TASK DESCRIPTION ▸
Repeat verbatim only the lines from the opening of the material below through the one that contains "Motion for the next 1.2".

[THE RECORDS Boundary: Start]

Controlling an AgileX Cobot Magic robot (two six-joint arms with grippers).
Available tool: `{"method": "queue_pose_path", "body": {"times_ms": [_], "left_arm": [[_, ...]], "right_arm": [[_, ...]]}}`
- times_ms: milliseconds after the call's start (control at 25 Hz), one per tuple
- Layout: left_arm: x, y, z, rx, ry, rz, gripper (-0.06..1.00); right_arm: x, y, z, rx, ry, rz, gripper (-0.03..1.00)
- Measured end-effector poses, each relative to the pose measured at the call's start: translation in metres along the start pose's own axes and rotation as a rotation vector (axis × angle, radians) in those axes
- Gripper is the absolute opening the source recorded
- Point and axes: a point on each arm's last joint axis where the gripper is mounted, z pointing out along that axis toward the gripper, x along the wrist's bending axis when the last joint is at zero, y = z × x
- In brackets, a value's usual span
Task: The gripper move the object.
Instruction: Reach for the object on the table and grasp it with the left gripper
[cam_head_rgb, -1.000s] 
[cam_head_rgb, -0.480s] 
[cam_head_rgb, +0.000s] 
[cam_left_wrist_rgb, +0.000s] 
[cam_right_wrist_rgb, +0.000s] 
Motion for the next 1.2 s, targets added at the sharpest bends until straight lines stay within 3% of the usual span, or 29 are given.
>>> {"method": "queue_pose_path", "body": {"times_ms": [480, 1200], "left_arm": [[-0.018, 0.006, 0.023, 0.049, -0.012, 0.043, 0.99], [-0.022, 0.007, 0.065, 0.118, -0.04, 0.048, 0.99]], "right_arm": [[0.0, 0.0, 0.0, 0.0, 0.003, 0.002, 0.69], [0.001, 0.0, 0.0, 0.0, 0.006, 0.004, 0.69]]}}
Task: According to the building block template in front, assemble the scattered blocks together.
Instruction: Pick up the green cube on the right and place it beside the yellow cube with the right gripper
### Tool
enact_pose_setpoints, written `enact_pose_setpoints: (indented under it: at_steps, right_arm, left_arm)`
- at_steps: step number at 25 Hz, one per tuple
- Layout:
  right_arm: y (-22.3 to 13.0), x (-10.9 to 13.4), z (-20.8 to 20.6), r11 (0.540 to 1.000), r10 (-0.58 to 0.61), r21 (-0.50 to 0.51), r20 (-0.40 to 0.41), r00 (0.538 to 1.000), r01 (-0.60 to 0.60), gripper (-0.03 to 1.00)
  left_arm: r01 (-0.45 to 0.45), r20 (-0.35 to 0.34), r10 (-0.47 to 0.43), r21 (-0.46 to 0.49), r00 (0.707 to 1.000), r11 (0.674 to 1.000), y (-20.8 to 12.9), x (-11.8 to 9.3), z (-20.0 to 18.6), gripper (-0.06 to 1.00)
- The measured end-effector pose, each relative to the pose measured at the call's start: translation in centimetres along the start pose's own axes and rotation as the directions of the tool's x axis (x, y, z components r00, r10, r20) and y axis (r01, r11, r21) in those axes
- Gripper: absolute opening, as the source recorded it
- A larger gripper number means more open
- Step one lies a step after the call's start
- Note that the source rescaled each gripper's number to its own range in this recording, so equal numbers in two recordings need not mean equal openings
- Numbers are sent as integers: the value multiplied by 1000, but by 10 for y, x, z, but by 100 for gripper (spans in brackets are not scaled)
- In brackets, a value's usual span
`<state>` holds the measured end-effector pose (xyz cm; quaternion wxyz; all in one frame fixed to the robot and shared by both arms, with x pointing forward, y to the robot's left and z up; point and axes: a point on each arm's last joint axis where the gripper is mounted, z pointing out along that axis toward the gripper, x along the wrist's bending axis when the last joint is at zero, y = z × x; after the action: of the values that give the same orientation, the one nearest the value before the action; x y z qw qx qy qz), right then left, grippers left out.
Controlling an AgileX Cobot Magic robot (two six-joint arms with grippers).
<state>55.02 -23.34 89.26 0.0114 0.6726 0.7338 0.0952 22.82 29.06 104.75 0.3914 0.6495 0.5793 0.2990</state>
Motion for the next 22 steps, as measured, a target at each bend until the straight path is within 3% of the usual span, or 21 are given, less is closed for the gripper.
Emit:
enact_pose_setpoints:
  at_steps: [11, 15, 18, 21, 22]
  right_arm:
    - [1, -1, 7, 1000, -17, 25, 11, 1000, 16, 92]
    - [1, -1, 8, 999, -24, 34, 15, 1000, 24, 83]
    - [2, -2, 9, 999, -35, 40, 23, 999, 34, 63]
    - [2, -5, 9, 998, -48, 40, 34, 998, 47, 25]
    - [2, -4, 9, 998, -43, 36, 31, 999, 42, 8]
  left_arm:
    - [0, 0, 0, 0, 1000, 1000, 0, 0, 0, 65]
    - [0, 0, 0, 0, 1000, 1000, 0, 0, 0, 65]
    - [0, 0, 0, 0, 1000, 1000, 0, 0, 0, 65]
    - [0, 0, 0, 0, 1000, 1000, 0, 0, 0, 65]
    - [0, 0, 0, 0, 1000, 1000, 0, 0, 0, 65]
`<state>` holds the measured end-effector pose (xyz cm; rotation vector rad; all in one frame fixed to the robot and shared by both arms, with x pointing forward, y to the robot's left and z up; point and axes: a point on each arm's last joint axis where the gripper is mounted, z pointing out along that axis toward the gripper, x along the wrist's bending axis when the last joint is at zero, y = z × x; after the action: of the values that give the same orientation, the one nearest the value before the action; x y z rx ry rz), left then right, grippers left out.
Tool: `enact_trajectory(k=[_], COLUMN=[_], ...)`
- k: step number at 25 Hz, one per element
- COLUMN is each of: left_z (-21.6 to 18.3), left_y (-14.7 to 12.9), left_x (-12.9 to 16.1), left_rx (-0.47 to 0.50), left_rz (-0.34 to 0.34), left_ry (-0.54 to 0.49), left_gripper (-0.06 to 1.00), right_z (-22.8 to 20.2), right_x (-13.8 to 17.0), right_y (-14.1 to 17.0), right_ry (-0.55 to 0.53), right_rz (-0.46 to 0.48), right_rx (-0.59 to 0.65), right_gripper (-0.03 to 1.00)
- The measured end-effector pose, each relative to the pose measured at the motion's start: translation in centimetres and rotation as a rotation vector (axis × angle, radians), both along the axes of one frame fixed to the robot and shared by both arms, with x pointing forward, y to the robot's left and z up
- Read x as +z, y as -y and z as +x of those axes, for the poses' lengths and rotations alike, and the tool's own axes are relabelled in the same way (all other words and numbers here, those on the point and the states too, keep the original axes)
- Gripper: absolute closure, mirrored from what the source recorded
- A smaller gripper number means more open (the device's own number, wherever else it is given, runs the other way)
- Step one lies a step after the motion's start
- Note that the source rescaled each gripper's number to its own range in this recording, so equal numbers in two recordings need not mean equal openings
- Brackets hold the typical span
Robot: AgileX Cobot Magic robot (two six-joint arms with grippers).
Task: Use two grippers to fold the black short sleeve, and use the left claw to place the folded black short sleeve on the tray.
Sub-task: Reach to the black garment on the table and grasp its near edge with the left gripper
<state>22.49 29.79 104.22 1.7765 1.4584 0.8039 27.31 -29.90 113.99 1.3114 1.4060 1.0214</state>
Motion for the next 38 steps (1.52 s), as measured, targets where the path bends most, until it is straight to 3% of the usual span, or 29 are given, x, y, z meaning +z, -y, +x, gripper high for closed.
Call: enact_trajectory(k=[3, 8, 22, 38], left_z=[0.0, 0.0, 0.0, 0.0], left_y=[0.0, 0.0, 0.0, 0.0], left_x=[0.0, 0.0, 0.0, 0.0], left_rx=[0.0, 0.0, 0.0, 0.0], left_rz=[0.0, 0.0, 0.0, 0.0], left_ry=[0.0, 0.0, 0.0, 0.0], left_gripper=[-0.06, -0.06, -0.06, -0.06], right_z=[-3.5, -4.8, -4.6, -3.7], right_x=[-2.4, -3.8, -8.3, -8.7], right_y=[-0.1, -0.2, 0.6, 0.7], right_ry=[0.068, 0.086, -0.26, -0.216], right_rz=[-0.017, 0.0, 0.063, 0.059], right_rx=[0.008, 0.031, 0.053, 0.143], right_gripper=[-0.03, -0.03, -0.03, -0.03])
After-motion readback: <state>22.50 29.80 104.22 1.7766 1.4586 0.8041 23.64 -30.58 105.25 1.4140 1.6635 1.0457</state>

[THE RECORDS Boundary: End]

REPLY TO THE EXERCISE ▸
Controlling an AgileX Cobot Magic robot (two six-joint arms with grippers).
Available tool: `{"method": "queue_pose_path", "body": {"times_ms": [_], "left_arm": [[_, ...]], "right_arm": [[_, ...]]}}`
- times_ms: milliseconds after the call's start (control at 25 Hz), one per tuple
- Layout: left_arm: x, y, z, rx, ry, rz, gripper (-0.06..1.00); right_arm: x, y, z, rx, ry, rz, gripper (-0.03..1.00)
- Measured end-effector poses, each relative to the pose measured at the call's start: translation in metres along the start pose's own axes and rotation as a rotation vector (axis × angle, radians) in those axes
- Gripper is the absolute opening the source recorded
- Point and axes: a point on each arm's last joint axis where the gripper is mounted, z pointing out along that axis toward the gripper, x along the wrist's bending axis when the last joint is at zero, y = z × x
- In brackets, a value's usual span
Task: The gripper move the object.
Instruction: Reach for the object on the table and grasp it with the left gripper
[cam_head_rgb, -1.000s] 
[cam_head_rgb, -0.480s] 
[cam_head_rgb, +0.000s] 
[cam_left_wrist_rgb, +0.000s] 
[cam_right_wrist_rgb, +0.000s] 
Motion for the next 1.2 s, targets added at the sharpest bends until straight lines stay within 3% of the usual span, or 29 are given.

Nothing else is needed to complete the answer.